Appelée échographie morphologique, elle se pratique au cours du 5e mois de grossesse. Elle permet de réaliser une étude morphologique complète et détaillée du fœtus et d’évaluer sa croissance. Elle contrôle également la position du placenta dans l’utérus.Elle permettra également de connaître si les futurs parents le souhaitent, le sexe du bébé.

On va y vérifier la taille du fémur, du périmètre crânien et abdominal, le bon fonctionnement de l’échange sanguin et du placenta, les organes vitaux, les parties cérébrales, la colonne vertébrale, les différents membres.

  • La troisième échographie :

Réalisée entre la 31e et la 32e semaine d’aménorrhée, c’est en principe la dernière échographie avant l’accouchement.

On vérifie l’évolution de la croissance du bébé, l’estimation de son poids, la qualité des échanges sanguins, les organes vitaux, le volume de liquide amniotique, la position du bébé qui est la plupart du temps tête en bas en prévision de l’accouchement.

Suivi de la grossesse à haut risque

Les grossesses à risque sont des grossesses qui font courir des risques pour la santé de la mère et/ou celle de l’enfant.

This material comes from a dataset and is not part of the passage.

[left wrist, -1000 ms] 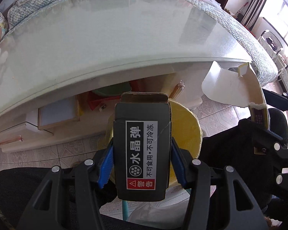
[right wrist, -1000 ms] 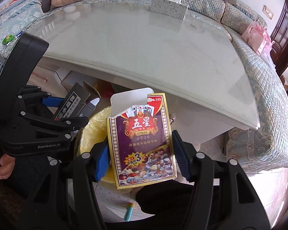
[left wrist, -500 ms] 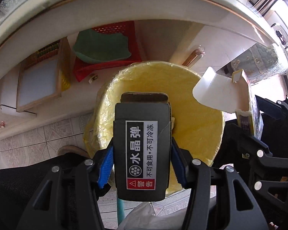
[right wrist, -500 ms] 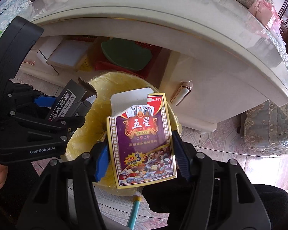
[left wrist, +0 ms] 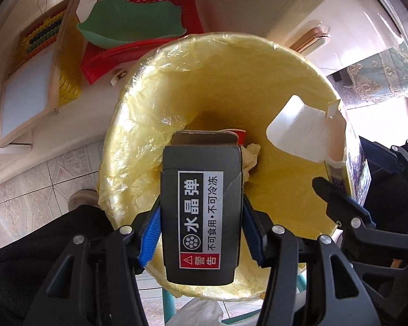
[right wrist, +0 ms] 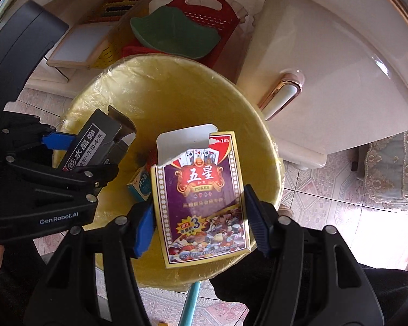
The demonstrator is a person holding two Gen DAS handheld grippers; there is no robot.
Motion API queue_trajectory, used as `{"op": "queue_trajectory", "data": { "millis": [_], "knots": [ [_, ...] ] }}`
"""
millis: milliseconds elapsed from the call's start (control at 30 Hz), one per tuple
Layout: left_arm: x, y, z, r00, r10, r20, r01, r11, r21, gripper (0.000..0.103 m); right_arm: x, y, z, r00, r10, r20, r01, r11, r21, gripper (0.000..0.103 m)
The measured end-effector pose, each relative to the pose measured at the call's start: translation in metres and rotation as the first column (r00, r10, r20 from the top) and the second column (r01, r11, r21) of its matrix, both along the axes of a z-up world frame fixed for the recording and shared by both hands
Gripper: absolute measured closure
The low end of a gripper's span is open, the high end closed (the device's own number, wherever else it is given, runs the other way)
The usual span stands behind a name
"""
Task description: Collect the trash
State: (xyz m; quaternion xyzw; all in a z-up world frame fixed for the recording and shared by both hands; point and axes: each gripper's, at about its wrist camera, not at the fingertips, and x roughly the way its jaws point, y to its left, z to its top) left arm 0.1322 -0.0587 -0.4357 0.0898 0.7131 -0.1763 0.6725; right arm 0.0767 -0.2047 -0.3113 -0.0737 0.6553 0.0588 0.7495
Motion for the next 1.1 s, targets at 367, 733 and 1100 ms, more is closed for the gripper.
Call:
{"op": "queue_trajectory", "data": {
  "millis": [367,733,1100],
  "knots": [
    [0.002,-0.005,-0.014,1.0,-0.011,-0.016,0.011,0.999,0.035,0.05,0.0,0.002,-0.014,0.999,-0.003,-0.052,0.004,1.0,0.019,0.044],
    [0.009,0.0,-0.015,0.999,0.021,-0.032,-0.02,0.999,0.032,0.029,-0.001,0.005,-0.021,0.997,0.001,-0.073,0.001,0.999,0.032,0.039],
    [0.007,0.004,0.0,0.998,0.063,0.009,-0.063,0.997,0.042,0.022,0.001,-0.001,-0.015,0.998,-0.026,-0.06,0.028,0.999,0.032,0.029]
  ]
}}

Elles sont dues soit à une pathologie liée à la maman, soit au développement du fœtus, soit à la survenue d’événements spécifiques lors de la grossesse.

Si cette grossesse n’est pas correctement prise en charge, la future maman risque parfois de faire une fausse couche, le fœtus risque d’avoir un retentissement sur sa croissance, un accouchement prématuré à craindre pour le bébé.

On parle de grossesse à risque lorsque la future mère présente un terrain à risque : une femme très jeune ou âgée, ou qui souffre d’une maladie chronique telle qu’un diabète, une hypertension artérielle, une pathologie cardiaque, etc ; de même si elle présente des antécédents obstétricaux particuliers…

A noter qu’une grossesse multiple est aussi considérée comme une grossesse à risque, et nécessite donc un suivi spécifique.

La mère sans problème particulier au départ, peut parfois présenter des complications de sa grossesse telles qu’une hémorragie, une hypertension artérielle gravidique, une infection (par exemple une infection urinaire sévère), une phlébite, voire une embolie pulmonaire, toutes pathologies dont il faudra faire le diagnostic rapidement et prendre en charge.

Que faire en cas de grossesse à risque ?

Les grossesses à risque sont étroitement surveillées d’un point de vue médical. Elles peuvent nécessiter des soins particuliers, des traitements voire des hospitalisations de courte ou longue durée.

Ce suivi médical rapproché permet à ces grossesses dites « à risque » de se dérouler dans les meilleures conditions. Il permet d’éviter certaines complications, de les dépister le plus rapidement possible et si elles apparaissaient, de mettre en route le traitement adapté au plus vite.